ACTIVITY ▸ The line containing "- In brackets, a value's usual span" marks the start; return it and every line after it in the listing below, exactly, through the last.

------------------------

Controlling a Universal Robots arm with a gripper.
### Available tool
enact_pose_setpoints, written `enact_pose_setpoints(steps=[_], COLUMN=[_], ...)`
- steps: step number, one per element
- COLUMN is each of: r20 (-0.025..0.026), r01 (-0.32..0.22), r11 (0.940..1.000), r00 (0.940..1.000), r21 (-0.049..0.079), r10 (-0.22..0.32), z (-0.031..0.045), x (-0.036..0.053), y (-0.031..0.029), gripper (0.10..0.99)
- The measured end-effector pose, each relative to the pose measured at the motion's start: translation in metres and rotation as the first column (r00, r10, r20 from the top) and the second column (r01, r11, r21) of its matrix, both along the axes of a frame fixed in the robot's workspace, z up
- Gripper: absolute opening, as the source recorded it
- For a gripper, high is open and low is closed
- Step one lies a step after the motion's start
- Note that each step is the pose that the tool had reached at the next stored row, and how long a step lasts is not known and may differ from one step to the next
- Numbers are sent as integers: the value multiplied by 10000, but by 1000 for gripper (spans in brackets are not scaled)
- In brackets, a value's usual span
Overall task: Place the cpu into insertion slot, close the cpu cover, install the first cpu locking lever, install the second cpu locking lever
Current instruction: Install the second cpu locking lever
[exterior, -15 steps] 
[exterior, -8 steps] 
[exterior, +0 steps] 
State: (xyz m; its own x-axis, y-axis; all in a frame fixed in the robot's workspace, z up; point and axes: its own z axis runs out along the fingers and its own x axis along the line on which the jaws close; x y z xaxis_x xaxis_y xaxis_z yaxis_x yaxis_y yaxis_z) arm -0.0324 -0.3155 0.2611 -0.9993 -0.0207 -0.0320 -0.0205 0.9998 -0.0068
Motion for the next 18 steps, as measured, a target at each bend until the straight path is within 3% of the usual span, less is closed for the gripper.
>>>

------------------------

SOLUTION TO THE PROBLEM ▸
- In brackets, a value's usual span
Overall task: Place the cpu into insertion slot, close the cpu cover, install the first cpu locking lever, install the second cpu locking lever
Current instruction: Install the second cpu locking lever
[exterior, -15 steps] 
[exterior, -8 steps] 
[exterior, +0 steps] 
State: (xyz m; its own x-axis, y-axis; all in a frame fixed in the robot's workspace, z up; point and axes: its own z axis runs out along the fingers and its own x axis along the line on which the jaws close; x y z xaxis_x xaxis_y xaxis_z yaxis_x yaxis_y yaxis_z) arm -0.0324 -0.3155 0.2611 -0.9993 -0.0207 -0.0320 -0.0205 0.9998 -0.0068
Motion for the next 18 steps, as measured, a target at each bend until the straight path is within 3% of the usual span, less is closed for the gripper.
>>>

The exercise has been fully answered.